The sound is easy to get to, and flats, skiffs, bass boats, even johnboats are regularly used by anglers to tap the area’s terrific fishing.

Marinas, motels, and access sites abound throughout the area. The most unique spot in the area, and one of the most remarkable places still available to the public in Florida, is Cabbage Key (www.cabbagekey.com; phone 239-283-2278).

It’s a private island, offering on-the-water cottages with docks for visitor boats and a unique restaurant in an old Florida setting not to be missed.

4) Spirit Lake, Iowa: Bass

Popular Lake Okoboji is near the summer vacation spot of Spirit Lake, Iowa and has some of the best overlooked largemouth and smallmouth bass fishing in the upper Midwest. The state record smallmouth weighing 7 pounds, 12-ounces was taken from Okoboji, and largemouths over 7-pounds have been caught, too. Moreover, lots of 5-pound bass–smallmouths and largemouths–are caught annually from the 8,000-acre lake.

4) Spirit Lake, Iowa Bass

Okoboji is basically two connected lakes, each about the same size. West Lake Okoboji is deep and clear, while East Lake Okoboji is shallow, weedy, and more stained. Both have excellent bassing, and because of their greatly varying natures, good fishing can be found in one or the other spring through fall.

Motels and restaurants abound in the area, and solid bass fishing information is available from Steve Pflueger at “Oh Shuck’s” (bait and tackle) phone 712-338-2087). Guide John Grosvenor (712-330-5815, www.jtg@fishokoboji.com) has a good reputations for finding Okoboji lunkers.

5) California, Clear Lake: Largemouths

This sprawling, clear, 44,000-acre lake near Clear Lake, California is often referred to as the “Bass Capital of the West.” While some other waters may stake claim to that title, too (including a number of California lakes near San Diego), Clear Lake has a long history of good fishing and a stellar pedigree for yielding oversize Florida-strain largemouths.

5) California, Clear Lake Largemouths

One March, California angler Mike Folkstad boated an impressive two-day tournament catch of 45-pounds, 11-ounces on Clear Lake. And California native Terry Stark caught a giant 12-pound, 7-ounce fish during the same event. Yet these impressive bass tournament catches still pale to the record Clear Lake bass weighing 17 ½ pounds, caught one February in only three feet of water.

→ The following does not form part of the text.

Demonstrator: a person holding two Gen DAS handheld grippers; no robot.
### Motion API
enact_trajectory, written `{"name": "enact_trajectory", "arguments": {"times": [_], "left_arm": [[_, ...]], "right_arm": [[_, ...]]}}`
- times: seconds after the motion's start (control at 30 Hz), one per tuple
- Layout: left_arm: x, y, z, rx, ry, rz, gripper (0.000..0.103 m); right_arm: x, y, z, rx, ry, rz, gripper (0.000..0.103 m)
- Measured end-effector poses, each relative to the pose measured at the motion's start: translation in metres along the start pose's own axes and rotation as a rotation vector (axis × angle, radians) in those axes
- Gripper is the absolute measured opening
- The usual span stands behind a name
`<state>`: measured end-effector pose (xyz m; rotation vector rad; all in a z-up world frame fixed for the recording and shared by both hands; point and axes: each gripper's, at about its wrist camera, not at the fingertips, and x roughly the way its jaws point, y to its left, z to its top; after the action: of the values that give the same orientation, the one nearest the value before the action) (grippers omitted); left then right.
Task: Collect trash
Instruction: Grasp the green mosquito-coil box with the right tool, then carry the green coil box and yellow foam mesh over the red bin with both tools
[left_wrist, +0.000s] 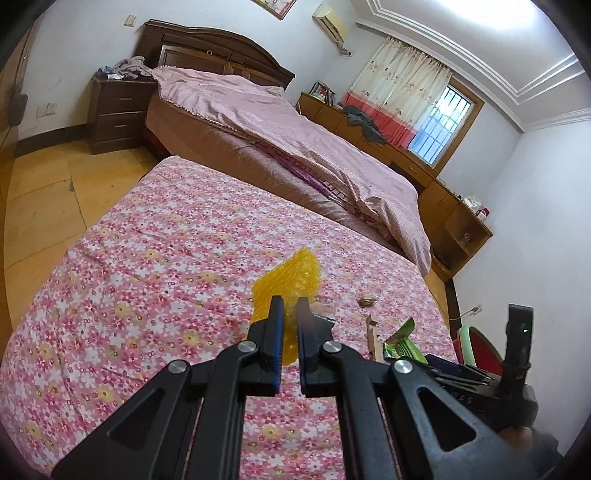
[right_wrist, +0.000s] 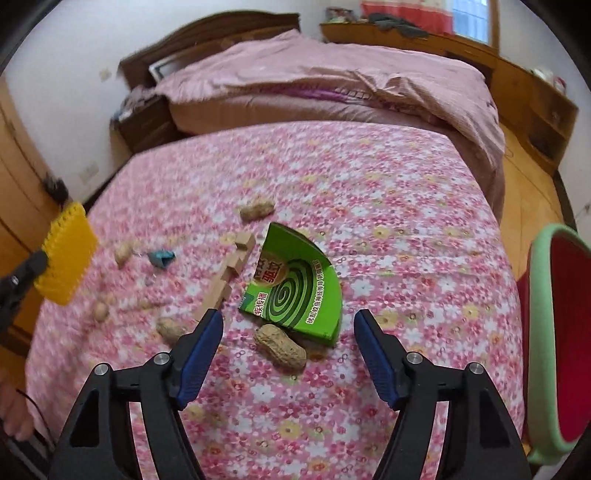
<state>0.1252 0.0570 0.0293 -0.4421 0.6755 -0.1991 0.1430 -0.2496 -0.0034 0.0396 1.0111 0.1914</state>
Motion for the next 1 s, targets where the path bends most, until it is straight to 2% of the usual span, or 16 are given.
{"name": "enact_trajectory", "arguments": {"times": [0.13,0.5,0.6,0.83,1.0], "left_arm": [[0.003,0.001,0.001,0.0,-0.001,0.001,0.005],[0.008,0.0,-0.003,-0.003,0.018,0.005,0.005],[0.006,-0.001,-0.004,-0.004,0.02,0.001,0.005],[-0.008,-0.011,-0.006,0.009,0.008,-0.019,0.005],[-0.021,-0.019,-0.006,0.013,-0.005,-0.03,0.005]], "right_arm": [[0.016,0.006,0.002,-0.038,0.031,-0.033,0.075],[0.024,0.008,0.006,-0.022,0.0,-0.064,0.074],[0.022,0.005,0.007,-0.002,-0.011,-0.07,0.068],[0.013,-0.009,0.006,0.079,-0.024,-0.022,0.067],[-0.017,-0.018,-0.003,0.134,-0.074,0.013,0.067]]}}
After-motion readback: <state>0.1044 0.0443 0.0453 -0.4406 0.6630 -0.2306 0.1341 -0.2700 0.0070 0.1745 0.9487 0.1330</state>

Clear Lake has excellent angler facilities, with numerous launch ramps, boat rental spots, marinas, and lake-side facilities. The Lake County Visitor Information Center (www.lakecounty.com) can provide visiting anglers with a wealth of area information. Another good link for lake bass information is: www.clear-lake.com/Lakewood/bass.


6) Potomac River: Bass

It wasn’t always this way, but within a long cast of the nation’s capital flows a river holding one of America’s best bass populations. The Potomac River in the early 1970s was polluted. But the river, which forms the border of Virginia and Washington D.C., was cleaned, and its bass population rebounded.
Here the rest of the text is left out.